Hoax bukan hanya isu personal melainkan komunal. Menanggulangi hoax tidak dapat dilakukan sendiri. Artinya, butuh kemauan dan keseriusan semua pihak untuk bersama-sama menanggulangi hoax. Setidaknya ada beberapa pihak yang dirasa perlu bertanggungjawab untuk menekan munculnya hoax, beberapa pihak tersebut antara lain:
Pemerintah. Bagaimanapun pemerintah adalah pihak yang memiliki kekuasaan memaksa terhadap warganya. Regulasi yang tegas sudah sewajarnya diberlakukan kepada para penyebar hoax. Dalam hal ini pemerintah telah menerbitkan Undang-Undang Nomor 19 tahun 2016 tentang Perubahan Atas Undang-Undang Nomor 11 tahun 2008 tentang Informasi dan Transaksi Elektronik. Pasal 45A ayat 1 menyebutkan “Setiap orang yang dengan sengaja dan tanpa hak menyebarkan berita bohong dan menyesatkan yang mengakibatkan kerugian konsumen dalam Transaksi Elektronik sebagaimana dimaksud dalam pasal 28 ayat (1) dipidana dengan pidana penjara paling lama 6 (enam) tahun dan/atau denda paling banyak Rp1.000.000.000,00 (satu miliar rupiah)”. Sementara itu, Pasal 45A ayat 2 menyebutkan “Setiap orang yang dengan sengaja dan tanpa hak menyebarkan informasi yang ditujukan untuk menimbulkan rasa kebencian atau permusuhan individu dan/atau kelompok masyarakat tertentu berdasarkan atas suku, agama, ras, dan antargolongan (SARA) sebagaimana yang dimaksud dalam pasal 28 ayat (2) dipidana dengan pidana penjara paling lama 6 (enam) tahun dan/atau denda paling banyak Rp1.000.000.000,00 (satu miliar rupiah)”. Sayangnya, penerapan atas pasal ini cenderung masih tebang pilih.
Masyarakat, media, dan diri sendiri.

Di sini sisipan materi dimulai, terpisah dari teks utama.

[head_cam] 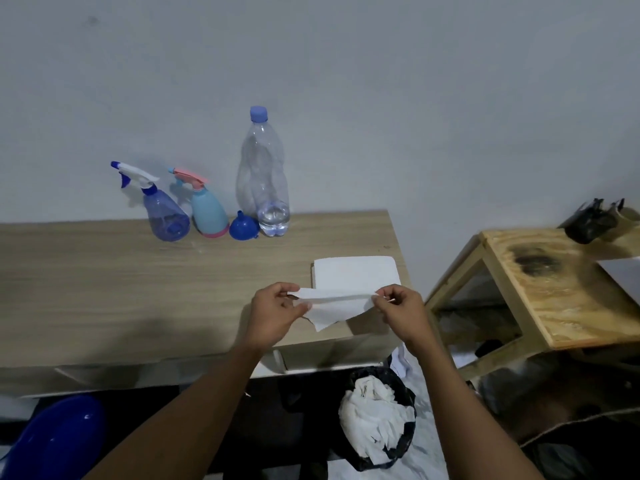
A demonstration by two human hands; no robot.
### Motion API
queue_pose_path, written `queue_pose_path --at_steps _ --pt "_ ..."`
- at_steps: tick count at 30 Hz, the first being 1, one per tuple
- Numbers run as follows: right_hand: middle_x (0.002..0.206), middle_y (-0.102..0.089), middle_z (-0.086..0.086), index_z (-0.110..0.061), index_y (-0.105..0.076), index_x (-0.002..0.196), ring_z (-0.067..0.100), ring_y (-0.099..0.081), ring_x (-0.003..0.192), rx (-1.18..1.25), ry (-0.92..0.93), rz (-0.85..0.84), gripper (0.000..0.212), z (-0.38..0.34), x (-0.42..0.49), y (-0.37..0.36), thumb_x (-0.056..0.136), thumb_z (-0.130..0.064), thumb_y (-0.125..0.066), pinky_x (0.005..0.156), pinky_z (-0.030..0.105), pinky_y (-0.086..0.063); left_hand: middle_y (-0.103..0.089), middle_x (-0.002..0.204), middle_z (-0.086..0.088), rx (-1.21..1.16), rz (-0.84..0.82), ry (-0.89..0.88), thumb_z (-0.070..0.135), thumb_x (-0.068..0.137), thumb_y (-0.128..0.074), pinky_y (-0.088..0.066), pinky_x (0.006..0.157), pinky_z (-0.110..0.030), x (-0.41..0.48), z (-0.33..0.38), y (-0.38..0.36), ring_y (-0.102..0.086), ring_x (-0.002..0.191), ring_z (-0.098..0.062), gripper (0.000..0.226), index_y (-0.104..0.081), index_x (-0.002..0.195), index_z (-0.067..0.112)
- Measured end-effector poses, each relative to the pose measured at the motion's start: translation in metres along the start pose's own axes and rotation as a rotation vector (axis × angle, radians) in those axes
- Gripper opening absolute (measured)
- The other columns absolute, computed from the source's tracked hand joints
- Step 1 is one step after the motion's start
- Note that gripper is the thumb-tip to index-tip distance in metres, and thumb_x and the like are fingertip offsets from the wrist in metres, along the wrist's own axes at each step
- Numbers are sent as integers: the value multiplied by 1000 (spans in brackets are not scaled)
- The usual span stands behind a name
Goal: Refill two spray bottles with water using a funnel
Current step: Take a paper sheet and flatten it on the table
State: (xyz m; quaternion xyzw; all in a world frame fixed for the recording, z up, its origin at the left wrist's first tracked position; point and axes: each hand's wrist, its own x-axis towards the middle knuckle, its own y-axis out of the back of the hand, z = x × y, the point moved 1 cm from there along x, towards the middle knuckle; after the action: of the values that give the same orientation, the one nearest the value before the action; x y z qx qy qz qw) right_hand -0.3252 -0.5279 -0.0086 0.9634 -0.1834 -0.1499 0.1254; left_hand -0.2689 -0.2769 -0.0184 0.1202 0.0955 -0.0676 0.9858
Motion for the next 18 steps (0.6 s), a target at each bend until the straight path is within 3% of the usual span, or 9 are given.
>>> queue_pose_path --at_steps 5,8,12,15,18 --pt "83 -71 -2 -16 -72 77 9 -63 70 6 58 -73 15 -39 10 -33 91 -11 -68 66 22 -46 -73 77 5 45 202 -106 13 82 -77 -47 64 -9 7 17 48 -63 64 0 5 -76 87 15" --pt "97 -71 -3 -17 -74 76 9 -63 83 -93 133 -72 11 -61 14 -59 86 -15 -70 73 22 -44 -75 79 5 46 258 -133 14 85 -74 -49 68 -12 10 23 79 -64 67 0 5 -76 84 18" --pt "114 -53 -5 -14 -73 76 8 -54 102 -200 251 -137 7 -93 14 -97 83 -14 -72 85 21 -40 -69 92 3 70 348 -157 24 84 -75 -48 69 -16 18 32 126 -64 71 -2 4 -72 82 23" --pt "98 -66 -1 -13 -72 74 9 -55 73 -129 260 -206 9 -118 12 -129 83 -11 -72 68 19 -43 -68 85 -2 42 368 -116 30 86 -72 -50 60 -32 21 36 163 -66 63 -14 9 -68 86 21" --pt "72 -66 -2 -9 -72 80 6 -49 52 -118 243 -283 9 -144 11 -167 87 -11 -68 54 20 -41 -69 70 -11 0 368 -78 23 92 -66 -49 54 -33 25 36 203 -63 50 -12 11 -66 93 12"
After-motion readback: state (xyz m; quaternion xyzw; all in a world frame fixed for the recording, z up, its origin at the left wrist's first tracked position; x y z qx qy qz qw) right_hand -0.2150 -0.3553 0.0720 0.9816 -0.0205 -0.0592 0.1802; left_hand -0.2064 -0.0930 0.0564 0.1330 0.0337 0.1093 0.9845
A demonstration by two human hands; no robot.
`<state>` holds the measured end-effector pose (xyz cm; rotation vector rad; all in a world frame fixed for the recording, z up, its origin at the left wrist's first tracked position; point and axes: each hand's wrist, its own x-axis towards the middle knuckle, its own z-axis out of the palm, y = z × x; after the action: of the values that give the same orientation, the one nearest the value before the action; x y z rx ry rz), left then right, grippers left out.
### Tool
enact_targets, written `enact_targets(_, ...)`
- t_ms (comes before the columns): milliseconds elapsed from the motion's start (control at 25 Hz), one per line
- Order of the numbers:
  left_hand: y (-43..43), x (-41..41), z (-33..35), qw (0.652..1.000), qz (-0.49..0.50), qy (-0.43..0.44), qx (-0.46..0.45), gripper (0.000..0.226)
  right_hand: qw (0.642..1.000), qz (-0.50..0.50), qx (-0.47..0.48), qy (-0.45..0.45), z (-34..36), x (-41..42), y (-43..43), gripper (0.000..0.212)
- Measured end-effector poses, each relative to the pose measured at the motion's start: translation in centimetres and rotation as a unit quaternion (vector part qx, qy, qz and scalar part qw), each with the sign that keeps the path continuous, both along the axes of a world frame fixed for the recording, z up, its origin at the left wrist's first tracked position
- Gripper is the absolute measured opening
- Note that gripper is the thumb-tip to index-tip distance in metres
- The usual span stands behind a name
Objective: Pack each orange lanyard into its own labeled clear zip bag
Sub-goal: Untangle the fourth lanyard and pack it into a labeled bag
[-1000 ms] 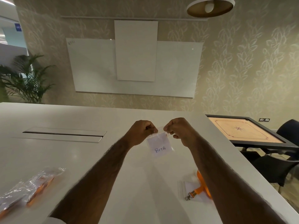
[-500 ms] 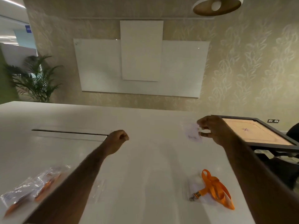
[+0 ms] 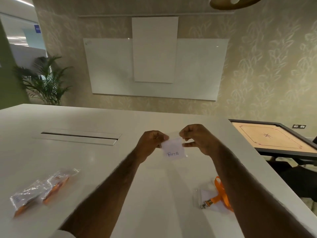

Ketiga unsur ini harus saling mendukung. Setiap orang harus memiliki kesadaran untuk tidak memberikan ruang pada hoax. Jika tak ada satu hoax pun bisa diciptakan, maka media tak akan memiliki celah untuk mengangkat hal-hal sensasional yang belum tentu kebenarannya.
Dunia pendidikan. Sebagai wilayah tempat kaum terdidik dibina, maka dunia pendidikan memegang peranan yang cukup penting dalam mengawas proses demokrasi dan kebebasan pendapat yang bersih, tanpa adanya berbagai kabar bohong yang simpang siur. Salah satu upaya yang bisa dilakukan oleh guru adalah mengintegrasikan pemahaman dan kesadaran antihoax di dalam pembelajaran. Pendidik harus mampu membangun kultur kritis, objektif, dan cover both side. Sebagaimana yang pernah dikatakan Pramoedya Ananta Toer, bahwa “Seorang terpelajar sudah adil sejak dalam pikir.” Jika seseorang bersikap adil, maka dia cenderung netral. Orang yang adil akan bijak untuk menaggapi berbagai informasi yang masuk padanya. Salah satu cara yang dapat dilakukan untuk membangun kultur ini adalah dengan membiasakan peserta didik untuk menggunakan media sosial secara benar. Untuk mencapai tahap ini, maka seseorang harus memiliki kemampuan literasi teknologi dan literasi membaca yang baik.
Hoax bukan sesuatu yang bisa ditiadakan. Memerangi hoax adalah kewajiban setiap bagian masyarakat. Di tengah Indoensia yang plural dan majemuk ini, upaya menangkal isu-isu yang begitu mudah untuk cepat berkembang di dalam masyarakat, mutlak diperlukan. Kembali lagi pada pernyataan awal, bahwa hal paling mudah untuk memerangi hoax adalah dengan tetap tenang menahan diri untuk tidak menyebarkan sebuah berita sampai diketahui dengan pasti kebenarannya. Jika ada salah satu mimpi indah untuk negeri ini, maka mimpi itu adalah Indonesia tanpa hoax.